In his dream -realm Freddy has endured this marginalization for some unspecified time, with no references as to how he came back from FREDDY'S DEAD.  After a long search he discovers his perfect catspaw, the undead Jason Voorhees, currently in a death-like state from his last appearance.  By taking on the image of Jason's beloved mother-- far from the first time Freddy impersonates a parental figure-- the dream-demon impels the hulking Jason to seek out Springwood.  Once Jason arrives, he begins killing at will, and accidentally foments the legend of Freddy once more.  However, once Freddy's fear-based powers have been restored, he wants to be rid of his catspaw-- whom he terms a "bad dog"-- because Jason keeps killing Freddy's victims.  Freddy causes Jason's consciousness-- such as it is-- to enter Freddy's dream-world, where Freddy eventually takes control.  Borrowing a motif from the eighth FRIDAY THE 13TH, evil Krueger even manages to revert Jason back to the helpless child who supposedly died in the first film.  I suppose I would be a dirty spoilsport to remind anyone that the second film establishes that Jason did not originally die in Crystal Lake, though to be sure he does perish in the general area of the lake back in THE FINAL CHAPTER.
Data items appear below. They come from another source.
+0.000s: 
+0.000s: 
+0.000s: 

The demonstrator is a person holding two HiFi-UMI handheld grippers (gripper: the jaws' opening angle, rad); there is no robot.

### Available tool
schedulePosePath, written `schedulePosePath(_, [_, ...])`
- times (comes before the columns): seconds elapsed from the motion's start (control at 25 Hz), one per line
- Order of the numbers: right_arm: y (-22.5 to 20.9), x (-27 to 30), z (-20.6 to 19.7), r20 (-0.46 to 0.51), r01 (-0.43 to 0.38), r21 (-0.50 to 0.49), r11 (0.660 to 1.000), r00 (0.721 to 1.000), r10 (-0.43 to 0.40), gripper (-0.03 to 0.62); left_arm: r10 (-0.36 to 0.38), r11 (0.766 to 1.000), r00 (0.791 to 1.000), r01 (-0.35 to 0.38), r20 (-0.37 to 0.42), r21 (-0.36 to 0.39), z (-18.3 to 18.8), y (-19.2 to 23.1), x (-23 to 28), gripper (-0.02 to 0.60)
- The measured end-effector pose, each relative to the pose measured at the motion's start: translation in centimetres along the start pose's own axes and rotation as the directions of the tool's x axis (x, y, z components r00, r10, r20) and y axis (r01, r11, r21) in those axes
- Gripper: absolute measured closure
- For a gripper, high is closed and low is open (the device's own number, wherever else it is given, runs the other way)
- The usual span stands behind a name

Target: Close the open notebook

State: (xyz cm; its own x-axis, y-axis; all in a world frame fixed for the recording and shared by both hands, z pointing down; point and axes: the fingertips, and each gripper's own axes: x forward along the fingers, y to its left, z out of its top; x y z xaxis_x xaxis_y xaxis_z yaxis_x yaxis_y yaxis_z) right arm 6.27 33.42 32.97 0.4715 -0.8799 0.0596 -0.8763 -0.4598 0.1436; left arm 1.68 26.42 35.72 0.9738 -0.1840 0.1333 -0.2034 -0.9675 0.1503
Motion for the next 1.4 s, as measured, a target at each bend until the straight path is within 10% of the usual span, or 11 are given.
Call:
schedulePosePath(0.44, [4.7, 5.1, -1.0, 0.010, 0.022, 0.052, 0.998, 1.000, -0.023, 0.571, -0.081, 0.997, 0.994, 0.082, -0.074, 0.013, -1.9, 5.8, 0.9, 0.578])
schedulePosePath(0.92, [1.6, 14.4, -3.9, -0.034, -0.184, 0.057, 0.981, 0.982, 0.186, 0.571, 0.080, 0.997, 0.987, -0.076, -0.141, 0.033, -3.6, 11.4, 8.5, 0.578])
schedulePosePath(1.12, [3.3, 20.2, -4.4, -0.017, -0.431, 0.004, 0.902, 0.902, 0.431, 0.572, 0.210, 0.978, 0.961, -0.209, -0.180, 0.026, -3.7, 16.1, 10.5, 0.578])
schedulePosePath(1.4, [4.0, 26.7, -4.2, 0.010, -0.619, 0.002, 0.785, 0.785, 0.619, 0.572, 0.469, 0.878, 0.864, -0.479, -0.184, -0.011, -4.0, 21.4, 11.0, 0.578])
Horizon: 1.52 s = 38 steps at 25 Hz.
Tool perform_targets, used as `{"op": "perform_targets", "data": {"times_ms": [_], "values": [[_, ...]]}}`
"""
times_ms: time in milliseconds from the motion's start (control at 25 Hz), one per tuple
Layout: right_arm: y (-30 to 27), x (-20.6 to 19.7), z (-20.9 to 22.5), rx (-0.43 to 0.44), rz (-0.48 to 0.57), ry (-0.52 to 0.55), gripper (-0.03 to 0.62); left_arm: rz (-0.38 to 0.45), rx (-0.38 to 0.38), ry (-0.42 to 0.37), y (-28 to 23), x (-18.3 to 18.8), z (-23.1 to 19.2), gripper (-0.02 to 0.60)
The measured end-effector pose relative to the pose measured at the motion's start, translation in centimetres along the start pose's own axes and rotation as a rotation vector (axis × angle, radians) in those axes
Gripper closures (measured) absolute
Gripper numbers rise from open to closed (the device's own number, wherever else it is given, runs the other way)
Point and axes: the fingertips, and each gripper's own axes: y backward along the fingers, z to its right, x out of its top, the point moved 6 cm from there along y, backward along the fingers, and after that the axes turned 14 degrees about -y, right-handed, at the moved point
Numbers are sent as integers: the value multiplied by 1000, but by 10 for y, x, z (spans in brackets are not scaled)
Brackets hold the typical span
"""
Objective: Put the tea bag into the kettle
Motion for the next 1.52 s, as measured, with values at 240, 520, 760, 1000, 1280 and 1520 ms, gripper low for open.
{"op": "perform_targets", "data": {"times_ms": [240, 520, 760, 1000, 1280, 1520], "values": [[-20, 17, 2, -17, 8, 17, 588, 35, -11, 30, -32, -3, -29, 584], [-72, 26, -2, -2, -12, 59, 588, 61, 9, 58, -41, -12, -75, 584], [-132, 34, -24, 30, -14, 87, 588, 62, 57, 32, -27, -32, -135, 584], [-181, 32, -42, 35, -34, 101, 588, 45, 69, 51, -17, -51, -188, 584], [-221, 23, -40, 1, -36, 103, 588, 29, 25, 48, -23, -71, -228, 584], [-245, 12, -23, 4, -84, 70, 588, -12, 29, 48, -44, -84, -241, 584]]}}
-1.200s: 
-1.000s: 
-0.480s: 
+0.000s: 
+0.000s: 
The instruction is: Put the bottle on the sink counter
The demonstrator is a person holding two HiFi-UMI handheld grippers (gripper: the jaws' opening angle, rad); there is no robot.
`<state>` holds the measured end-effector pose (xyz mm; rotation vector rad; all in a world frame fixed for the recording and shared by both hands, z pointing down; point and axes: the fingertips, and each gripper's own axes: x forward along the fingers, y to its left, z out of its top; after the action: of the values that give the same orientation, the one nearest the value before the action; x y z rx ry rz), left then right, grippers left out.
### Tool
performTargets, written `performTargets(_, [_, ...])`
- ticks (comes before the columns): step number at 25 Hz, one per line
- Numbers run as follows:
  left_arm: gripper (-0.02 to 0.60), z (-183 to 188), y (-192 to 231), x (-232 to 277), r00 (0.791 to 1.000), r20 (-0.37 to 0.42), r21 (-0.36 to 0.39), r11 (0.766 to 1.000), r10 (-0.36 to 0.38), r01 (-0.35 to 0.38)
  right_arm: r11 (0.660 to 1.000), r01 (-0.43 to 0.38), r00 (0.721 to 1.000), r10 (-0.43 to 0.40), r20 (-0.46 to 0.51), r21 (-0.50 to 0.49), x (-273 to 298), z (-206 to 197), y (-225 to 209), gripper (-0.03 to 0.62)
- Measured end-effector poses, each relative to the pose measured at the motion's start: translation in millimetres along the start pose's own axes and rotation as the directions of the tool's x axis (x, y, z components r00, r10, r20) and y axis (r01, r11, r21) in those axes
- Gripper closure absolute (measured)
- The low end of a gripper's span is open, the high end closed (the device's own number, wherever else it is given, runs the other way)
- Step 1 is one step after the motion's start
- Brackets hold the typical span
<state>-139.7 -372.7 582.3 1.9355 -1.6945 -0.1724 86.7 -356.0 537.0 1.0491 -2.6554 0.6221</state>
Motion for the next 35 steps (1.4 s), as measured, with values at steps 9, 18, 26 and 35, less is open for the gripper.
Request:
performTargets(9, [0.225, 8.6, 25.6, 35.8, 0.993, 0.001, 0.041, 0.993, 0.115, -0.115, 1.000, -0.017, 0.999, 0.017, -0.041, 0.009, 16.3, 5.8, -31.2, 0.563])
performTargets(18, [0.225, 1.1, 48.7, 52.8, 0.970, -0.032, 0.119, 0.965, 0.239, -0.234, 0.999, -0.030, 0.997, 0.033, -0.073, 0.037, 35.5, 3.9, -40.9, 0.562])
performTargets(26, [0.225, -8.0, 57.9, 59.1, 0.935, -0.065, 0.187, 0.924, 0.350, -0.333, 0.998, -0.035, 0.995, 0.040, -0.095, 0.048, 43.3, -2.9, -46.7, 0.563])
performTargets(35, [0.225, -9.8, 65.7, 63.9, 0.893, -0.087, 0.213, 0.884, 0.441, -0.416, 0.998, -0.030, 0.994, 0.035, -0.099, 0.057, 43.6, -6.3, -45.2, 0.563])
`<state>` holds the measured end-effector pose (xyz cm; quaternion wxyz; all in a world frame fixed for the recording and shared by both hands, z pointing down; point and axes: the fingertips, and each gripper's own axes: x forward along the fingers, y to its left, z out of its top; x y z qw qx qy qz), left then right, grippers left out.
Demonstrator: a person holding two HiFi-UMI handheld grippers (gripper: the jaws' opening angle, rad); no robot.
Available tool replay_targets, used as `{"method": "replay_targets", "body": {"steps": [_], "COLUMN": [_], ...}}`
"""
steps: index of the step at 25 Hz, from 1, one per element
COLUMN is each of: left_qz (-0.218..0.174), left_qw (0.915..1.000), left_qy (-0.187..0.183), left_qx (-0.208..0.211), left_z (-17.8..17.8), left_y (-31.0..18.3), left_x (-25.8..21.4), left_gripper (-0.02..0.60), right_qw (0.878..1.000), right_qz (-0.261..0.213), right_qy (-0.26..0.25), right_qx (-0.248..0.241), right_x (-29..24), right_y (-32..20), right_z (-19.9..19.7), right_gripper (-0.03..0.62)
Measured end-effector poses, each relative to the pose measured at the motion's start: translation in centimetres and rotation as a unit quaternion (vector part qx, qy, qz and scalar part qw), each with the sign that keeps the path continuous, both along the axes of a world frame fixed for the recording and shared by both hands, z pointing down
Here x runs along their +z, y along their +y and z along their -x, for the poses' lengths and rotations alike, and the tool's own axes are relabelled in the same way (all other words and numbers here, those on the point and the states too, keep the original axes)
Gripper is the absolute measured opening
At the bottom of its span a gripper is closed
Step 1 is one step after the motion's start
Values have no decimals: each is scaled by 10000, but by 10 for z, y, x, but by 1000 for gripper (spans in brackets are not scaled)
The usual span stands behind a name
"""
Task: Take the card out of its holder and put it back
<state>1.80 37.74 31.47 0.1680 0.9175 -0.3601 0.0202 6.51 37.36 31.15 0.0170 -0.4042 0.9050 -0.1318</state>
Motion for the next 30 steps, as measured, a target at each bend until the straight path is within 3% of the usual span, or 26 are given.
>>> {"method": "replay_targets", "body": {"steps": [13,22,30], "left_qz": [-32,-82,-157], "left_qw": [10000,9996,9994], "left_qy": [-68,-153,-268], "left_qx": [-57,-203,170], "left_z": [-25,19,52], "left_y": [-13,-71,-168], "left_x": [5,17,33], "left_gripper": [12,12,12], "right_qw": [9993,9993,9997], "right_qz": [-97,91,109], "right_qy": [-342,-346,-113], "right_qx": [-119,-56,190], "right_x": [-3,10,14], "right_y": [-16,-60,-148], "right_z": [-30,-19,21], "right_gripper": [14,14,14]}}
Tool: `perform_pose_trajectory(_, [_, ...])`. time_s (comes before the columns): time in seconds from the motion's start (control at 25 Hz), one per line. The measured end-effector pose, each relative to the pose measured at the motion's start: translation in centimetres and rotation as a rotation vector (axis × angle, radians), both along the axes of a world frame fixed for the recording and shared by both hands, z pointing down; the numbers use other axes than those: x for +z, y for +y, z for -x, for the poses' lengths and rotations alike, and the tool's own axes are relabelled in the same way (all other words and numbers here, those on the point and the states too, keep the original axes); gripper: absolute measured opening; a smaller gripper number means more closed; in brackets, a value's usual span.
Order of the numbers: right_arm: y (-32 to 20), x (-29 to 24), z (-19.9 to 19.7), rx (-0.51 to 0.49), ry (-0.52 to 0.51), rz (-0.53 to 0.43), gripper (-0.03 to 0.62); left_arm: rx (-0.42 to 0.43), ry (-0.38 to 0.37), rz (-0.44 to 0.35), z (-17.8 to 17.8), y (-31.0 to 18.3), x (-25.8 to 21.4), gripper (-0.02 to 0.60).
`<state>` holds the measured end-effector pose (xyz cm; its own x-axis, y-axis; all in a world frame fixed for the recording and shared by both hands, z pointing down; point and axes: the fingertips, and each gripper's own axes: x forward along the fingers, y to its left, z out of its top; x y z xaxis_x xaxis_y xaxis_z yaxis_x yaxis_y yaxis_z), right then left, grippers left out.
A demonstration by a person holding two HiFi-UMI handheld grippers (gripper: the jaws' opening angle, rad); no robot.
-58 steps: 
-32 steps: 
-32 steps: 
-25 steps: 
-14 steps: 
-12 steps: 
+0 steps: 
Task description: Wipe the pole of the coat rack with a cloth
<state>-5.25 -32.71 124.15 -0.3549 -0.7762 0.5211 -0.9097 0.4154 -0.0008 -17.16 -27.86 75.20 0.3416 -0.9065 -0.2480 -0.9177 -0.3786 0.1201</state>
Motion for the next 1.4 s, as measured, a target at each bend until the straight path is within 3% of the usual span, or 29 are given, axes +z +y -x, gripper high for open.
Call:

A character from POGO once said, "when two dogs fight over a bone, do you ever see the bone fight?"  Here the bone, or bones, in question are the teen denizens of Springwood. Lori gathers about five like-minded teens together in order to ferret the mystery of the twin terrors besieging their city. (These characters are the weakest link in FVJ: in contrast to some characters from both franchises, none of these young'uns are remotely compelling.)  Once Lori's group manages to figure out who's who, and researches their weaknesses, the film finally shifts into overdrive for the last half hour, as the teens take Jason back to Crystal Lake so that he'll have "the home field advantage" in his fight with Freddy.  It more or less works, and for good measure Lori is able to drag a more or less mortal Freddy into the real world, where he and Jason have an epic "claw vs. machete" battle.

Though the all-out, Hong Kong-style action is inventive, what I like even better is that in this incarnation Freddy and Jason become the Dracula and Frankenstein of the eighties and afterward.  Jason is the Monster of Frankenstein, lumbering and pitiless, shrugging off almost every assault via sheer strength and near-invulnerability.  Freddy, as much a shape-shifter as Dracula, proves far more agile and clever about wearing down his brutish foe.  The only minor deficit of the Big Fight is that it doesn't find any way to reflect the monsters' respective parent/child orientations, which is relegated strictly to the set-up portion of the film. 

Another neglected notion is that both characters root their monstrous nature in rejection by the normal-- Jason for being a physical freak, Freddy for being "the son of a hundred maniacs."  There's even a sequence in which Freddy probes Jason's mind for weaknesses, and witnesses for himself how young Jason was tormented at camp.  But if Freddy remembers any of his own early torments, he keeps them to himself.

Though the climax allows for potential closure in case one or both monsters never came back within this ongoing series, there's also a coda that plays to those audience-members who want their monsters to be truly undying.